TASK GOAL | For this exercise, repeat each entry exactly as written.
- Opening Delimiter -
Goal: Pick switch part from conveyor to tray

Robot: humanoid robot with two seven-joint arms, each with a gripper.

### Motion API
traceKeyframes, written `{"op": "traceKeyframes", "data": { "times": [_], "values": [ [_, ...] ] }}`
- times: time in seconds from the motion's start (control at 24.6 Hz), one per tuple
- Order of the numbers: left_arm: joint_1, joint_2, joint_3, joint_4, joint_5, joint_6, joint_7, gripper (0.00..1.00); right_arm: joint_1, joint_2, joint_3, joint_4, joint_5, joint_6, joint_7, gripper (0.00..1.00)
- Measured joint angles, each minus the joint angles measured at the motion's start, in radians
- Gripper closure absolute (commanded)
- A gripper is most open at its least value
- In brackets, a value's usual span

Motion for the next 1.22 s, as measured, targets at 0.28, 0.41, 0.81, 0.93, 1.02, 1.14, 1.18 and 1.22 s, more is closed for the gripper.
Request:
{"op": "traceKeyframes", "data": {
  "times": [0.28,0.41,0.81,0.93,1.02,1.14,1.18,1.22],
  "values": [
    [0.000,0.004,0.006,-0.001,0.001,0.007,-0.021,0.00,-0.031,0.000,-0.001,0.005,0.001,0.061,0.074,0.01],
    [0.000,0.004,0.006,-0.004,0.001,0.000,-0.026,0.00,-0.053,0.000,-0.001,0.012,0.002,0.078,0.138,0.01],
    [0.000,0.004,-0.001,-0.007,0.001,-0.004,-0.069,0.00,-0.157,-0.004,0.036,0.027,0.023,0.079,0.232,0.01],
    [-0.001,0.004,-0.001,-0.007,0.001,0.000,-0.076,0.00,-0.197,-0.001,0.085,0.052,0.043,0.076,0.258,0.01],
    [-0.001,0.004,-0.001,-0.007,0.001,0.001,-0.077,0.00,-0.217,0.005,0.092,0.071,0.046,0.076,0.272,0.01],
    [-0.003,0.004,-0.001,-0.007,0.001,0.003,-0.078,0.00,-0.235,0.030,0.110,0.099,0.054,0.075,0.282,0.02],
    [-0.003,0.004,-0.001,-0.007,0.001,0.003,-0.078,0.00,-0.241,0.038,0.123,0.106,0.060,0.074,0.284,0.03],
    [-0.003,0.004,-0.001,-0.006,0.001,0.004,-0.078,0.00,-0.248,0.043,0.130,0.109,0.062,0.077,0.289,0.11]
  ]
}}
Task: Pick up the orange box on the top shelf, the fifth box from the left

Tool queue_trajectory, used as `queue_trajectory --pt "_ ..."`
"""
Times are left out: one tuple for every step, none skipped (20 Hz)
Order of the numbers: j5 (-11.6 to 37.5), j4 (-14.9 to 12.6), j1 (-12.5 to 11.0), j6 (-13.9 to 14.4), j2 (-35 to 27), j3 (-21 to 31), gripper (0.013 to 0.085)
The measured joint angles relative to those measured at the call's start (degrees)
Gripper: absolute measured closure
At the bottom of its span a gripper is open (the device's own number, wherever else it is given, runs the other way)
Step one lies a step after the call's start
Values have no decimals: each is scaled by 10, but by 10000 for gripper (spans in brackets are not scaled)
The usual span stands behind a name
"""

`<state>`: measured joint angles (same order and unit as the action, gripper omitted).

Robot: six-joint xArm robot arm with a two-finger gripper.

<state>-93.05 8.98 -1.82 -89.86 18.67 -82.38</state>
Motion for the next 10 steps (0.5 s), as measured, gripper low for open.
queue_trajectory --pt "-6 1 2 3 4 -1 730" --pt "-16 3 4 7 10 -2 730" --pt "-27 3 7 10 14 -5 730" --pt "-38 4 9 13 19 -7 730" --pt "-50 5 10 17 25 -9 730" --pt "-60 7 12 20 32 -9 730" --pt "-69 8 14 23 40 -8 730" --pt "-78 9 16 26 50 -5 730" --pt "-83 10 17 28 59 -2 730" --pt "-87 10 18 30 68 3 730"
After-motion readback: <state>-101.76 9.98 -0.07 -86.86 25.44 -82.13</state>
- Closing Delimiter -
RESULT OF THE EXERCISE |
Goal: Pick switch part from conveyor to tray

Robot: humanoid robot with two seven-joint arms, each with a gripper.

### Motion API
traceKeyframes, written `{"op": "traceKeyframes", "data": { "times": [_], "values": [ [_, ...] ] }}`
- times: time in seconds from the motion's start (control at 24.6 Hz), one per tuple
- Order of the numbers: left_arm: joint_1, joint_2, joint_3, joint_4, joint_5, joint_6, joint_7, gripper (0.00..1.00); right_arm: joint_1, joint_2, joint_3, joint_4, joint_5, joint_6, joint_7, gripper (0.00..1.00)
- Measured joint angles, each minus the joint angles measured at the motion's start, in radians
- Gripper closure absolute (commanded)
- A gripper is most open at its least value
- In brackets, a value's usual span

Motion for the next 1.22 s, as measured, targets at 0.28, 0.41, 0.81, 0.93, 1.02, 1.14, 1.18 and 1.22 s, more is closed for the gripper.
Request:
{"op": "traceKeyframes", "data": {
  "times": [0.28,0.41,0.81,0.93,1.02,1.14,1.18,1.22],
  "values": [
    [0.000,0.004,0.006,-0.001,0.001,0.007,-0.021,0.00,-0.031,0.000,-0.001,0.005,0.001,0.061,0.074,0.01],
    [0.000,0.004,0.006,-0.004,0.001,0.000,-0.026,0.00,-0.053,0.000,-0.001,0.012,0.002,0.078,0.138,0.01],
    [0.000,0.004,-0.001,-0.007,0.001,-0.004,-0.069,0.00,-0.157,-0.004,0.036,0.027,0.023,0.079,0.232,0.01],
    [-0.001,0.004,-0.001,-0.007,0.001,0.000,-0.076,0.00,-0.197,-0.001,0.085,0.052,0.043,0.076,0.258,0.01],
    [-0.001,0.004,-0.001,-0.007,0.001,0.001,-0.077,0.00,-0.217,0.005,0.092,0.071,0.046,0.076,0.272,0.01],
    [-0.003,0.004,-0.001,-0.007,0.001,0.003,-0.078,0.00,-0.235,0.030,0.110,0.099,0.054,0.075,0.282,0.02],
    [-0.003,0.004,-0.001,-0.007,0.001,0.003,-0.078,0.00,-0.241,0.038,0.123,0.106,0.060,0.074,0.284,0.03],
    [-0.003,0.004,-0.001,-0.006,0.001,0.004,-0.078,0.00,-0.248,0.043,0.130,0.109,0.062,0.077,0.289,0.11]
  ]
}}
Task: Pick up the orange box on the top shelf, the fifth box from the left

Tool queue_trajectory, used as `queue_trajectory --pt "_ ..."`
"""
Times are left out: one tuple for every step, none skipped (20 Hz)
Order of the numbers: j5 (-11.6 to 37.5), j4 (-14.9 to 12.6), j1 (-12.5 to 11.0), j6 (-13.9 to 14.4), j2 (-35 to 27), j3 (-21 to 31), gripper (0.013 to 0.085)
The measured joint angles relative to those measured at the call's start (degrees)
Gripper: absolute measured closure
At the bottom of its span a gripper is open (the device's own number, wherever else it is given, runs the other way)
Step one lies a step after the call's start
Values have no decimals: each is scaled by 10, but by 10000 for gripper (spans in brackets are not scaled)
The usual span stands behind a name
"""

`<state>`: measured joint angles (same order and unit as the action, gripper omitted).

Robot: six-joint xArm robot arm with a two-finger gripper.

<state>-93.05 8.98 -1.82 -89.86 18.67 -82.38</state>
Motion for the next 10 steps (0.5 s), as measured, gripper low for open.
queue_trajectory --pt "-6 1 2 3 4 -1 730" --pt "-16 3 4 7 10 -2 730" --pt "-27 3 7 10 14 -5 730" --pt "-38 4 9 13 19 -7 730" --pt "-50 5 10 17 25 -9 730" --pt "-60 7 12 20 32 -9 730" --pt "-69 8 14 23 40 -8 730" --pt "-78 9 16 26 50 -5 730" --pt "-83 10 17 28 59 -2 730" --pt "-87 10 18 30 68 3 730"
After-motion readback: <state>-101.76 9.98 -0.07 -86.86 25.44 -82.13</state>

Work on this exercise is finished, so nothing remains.